Но, несмотря на такую жару, этот славный еврей исправно приходит проведать меня. По всем признакам я уже здорова, но он все равно навещает меня каждый день. Не в одно и то же время, в какой-то назначенный час, а когда проходит мимо нашего дома, направляясь к другим больным. Почему-то это случается только тогда, когда моего мужа нет дома, и отсюда я заключаю, что еврей не хочет, чтобы ему платили. Он приходит и смотрит на меня своими карими глазами, влажными от чувств, которые испытывает. Я не знаю в точности, каких именно, потому что он все еще остается для меня чужим человеком, но понимаю, что при виде меня они становятся особенно сильными.
Разговаривая с евреем о своем состоянии, я стараюсь, чтобы голос мой звучал ровно, но он то и дело срывается, поднимаясь все выше и становясь визгливым.
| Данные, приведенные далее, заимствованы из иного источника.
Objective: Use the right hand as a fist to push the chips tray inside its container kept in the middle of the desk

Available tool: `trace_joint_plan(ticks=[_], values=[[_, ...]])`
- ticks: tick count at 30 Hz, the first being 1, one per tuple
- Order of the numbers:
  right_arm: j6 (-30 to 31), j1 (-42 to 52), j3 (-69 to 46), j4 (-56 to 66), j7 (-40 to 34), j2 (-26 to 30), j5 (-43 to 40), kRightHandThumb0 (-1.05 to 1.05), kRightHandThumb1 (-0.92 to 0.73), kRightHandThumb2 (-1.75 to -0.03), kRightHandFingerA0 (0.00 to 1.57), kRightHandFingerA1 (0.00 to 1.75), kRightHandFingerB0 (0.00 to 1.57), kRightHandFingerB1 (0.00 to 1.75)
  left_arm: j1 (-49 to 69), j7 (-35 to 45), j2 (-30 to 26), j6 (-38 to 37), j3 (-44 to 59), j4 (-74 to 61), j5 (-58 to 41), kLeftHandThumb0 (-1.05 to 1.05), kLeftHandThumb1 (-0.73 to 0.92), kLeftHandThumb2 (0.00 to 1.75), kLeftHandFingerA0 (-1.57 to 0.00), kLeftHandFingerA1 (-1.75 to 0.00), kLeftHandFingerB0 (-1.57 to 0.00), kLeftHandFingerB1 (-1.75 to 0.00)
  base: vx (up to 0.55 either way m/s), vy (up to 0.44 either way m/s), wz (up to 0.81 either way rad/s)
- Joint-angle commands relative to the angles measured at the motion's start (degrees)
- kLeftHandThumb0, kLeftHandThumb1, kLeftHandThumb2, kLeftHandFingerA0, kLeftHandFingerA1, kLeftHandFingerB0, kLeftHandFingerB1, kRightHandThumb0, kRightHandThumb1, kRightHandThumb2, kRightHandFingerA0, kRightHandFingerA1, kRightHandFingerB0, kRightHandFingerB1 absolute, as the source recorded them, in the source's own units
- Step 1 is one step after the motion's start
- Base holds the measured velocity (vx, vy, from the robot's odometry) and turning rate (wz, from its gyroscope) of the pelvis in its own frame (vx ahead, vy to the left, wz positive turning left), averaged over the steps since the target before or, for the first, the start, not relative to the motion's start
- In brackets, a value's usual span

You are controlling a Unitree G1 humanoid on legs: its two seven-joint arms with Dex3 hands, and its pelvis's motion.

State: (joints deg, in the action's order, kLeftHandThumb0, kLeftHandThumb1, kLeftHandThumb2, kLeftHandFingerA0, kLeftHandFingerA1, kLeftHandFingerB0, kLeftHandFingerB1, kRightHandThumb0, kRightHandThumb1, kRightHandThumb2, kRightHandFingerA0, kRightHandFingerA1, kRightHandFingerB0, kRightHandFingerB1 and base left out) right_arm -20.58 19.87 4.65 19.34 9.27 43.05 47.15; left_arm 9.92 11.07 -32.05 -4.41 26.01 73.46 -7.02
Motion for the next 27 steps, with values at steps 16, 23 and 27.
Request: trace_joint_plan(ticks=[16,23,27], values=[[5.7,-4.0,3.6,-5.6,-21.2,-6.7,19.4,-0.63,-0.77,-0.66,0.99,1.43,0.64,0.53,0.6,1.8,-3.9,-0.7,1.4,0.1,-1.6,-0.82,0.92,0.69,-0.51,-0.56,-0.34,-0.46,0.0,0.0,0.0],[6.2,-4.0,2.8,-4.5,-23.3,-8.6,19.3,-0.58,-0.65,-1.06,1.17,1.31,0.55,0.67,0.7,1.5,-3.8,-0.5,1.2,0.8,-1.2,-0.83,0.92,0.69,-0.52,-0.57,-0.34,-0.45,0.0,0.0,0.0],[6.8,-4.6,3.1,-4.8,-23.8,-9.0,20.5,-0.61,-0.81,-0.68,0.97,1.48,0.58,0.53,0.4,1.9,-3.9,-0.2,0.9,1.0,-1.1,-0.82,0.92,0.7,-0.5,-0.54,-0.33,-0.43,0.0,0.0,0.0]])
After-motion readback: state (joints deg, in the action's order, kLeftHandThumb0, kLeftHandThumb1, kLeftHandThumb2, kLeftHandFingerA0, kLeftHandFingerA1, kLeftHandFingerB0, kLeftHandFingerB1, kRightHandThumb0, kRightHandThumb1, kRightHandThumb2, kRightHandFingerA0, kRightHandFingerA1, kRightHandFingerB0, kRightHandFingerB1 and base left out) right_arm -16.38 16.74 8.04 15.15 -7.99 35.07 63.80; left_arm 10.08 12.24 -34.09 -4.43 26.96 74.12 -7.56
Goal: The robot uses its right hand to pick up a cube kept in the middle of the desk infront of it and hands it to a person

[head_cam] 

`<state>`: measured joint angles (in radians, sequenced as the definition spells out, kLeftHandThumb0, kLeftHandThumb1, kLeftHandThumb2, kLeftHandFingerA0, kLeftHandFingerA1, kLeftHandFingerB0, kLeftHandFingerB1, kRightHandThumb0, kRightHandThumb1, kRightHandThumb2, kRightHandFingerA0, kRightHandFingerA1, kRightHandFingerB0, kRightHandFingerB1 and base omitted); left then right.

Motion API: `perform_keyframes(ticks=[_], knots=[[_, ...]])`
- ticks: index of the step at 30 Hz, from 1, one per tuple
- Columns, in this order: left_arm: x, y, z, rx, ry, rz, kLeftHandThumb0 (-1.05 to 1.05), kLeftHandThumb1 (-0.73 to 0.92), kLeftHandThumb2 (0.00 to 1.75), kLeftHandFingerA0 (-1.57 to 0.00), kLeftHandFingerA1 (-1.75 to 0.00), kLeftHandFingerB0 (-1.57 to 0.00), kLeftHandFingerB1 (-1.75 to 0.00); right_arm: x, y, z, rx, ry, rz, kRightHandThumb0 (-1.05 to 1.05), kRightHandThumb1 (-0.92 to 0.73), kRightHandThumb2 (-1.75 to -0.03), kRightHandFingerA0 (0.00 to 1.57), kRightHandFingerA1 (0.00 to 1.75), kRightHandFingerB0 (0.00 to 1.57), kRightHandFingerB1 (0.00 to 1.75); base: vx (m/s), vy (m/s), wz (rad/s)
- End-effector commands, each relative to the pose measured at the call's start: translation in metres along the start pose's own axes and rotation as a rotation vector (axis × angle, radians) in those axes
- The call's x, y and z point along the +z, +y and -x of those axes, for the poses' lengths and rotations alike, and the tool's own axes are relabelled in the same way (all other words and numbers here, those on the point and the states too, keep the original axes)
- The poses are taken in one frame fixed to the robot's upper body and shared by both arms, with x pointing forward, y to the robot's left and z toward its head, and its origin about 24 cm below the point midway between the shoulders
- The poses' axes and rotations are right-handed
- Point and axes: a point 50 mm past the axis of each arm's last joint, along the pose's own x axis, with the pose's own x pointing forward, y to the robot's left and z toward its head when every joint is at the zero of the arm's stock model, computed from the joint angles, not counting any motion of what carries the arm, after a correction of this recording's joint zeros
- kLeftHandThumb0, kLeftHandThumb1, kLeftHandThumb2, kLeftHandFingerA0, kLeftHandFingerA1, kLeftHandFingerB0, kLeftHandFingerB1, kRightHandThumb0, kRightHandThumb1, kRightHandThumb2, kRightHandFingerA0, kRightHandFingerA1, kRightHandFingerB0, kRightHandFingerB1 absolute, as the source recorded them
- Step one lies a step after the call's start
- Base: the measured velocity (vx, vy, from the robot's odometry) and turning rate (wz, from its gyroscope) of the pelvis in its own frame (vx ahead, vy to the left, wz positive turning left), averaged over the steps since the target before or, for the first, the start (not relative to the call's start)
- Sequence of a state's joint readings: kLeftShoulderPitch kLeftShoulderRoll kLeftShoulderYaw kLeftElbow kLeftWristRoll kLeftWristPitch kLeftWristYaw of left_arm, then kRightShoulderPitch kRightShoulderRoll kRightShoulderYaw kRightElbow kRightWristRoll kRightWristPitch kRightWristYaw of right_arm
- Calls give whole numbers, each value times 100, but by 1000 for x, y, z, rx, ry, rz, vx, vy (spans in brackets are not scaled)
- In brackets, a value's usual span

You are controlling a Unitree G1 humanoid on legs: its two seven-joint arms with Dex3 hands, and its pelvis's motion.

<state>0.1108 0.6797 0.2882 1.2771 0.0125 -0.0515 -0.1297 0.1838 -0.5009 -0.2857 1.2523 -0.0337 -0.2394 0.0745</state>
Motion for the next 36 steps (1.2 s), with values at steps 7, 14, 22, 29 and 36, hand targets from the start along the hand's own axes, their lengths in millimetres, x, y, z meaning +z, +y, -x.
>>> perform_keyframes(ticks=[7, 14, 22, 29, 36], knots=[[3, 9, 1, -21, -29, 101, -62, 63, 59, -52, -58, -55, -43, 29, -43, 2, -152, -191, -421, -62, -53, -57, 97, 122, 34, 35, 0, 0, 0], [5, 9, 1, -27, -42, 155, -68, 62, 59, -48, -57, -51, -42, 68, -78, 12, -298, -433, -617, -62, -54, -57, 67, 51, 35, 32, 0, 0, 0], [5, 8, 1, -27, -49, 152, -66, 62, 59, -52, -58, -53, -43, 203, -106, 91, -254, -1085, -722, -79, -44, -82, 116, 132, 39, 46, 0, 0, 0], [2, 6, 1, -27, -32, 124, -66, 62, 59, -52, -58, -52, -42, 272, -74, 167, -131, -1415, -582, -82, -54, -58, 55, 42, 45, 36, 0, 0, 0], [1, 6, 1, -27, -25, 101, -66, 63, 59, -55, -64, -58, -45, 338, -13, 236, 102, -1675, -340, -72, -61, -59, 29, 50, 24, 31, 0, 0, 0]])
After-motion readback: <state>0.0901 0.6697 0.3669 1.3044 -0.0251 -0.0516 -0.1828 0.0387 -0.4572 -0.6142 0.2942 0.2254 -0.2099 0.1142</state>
Каким-то образом еврей заставляет меня обнажать свои чувства. С ним я чувствую себя совершенно беззащитной, но мне ни к чему обороняться. И все-таки это очень странно, что он вот так проникает мне в душу, чувствуя себя как дома в окружении самых потаенных вещей, которые я там храню. Не всех, конечно, потому что я не рассказываю ему о своих страхах или о бюро, как и о том, что в нем лежит. Вместо этого мы говорим обо всяких посторонних вещах, например о работе моего мужа. Еврей говорит, что Катулла, похоже, в городе ждет оглушительный успех, а я отвечаю ему, что да, горожане наконец-то приняли его поэмы близко к сердцу.
– Видите, это же очень хорошие новости для вас и вашего супруга! – улыбается он.
Я согласно киваю.
Но сердце мое потихоньку разрывается на части.
Быть может, это и нехорошо, что еврей так часто приходит сюда, а я не прогоняю его прочь. Быть может, люди уже судачат о нас. Но я вдруг понимаю, что теперь мне все равно. С того времени как я заболела и меня увезли на телеге (я до сих пор не знаю, было ли это на самом деле или только привиделось мне), я не чувствую себя связанной никакими правилами, кроме тех, которые приносят мне облегчение от боли.
Понимаете, в те часы, что проводит со мной еврей, боль стихает. Мы сидим рядом, но не настолько, чтобы касаться друг друга, и разговариваем очень мало. Новая служанка оставляет нас одних и в кои-то веки закрывает за собой дверь, так что мы остаемся наедине, слушая свое дыхание в пузырящемся от жары воздухе.
Иногда я рассказываю ему историю своей жизни, о своем муже и о нашем путешествии через Альпы. Когда же разговор наконец замирает, я долго смотрю в его глаза, а он – в мои. Тогда я забываюсь, теряя ощущение дома и своего места в этом мире.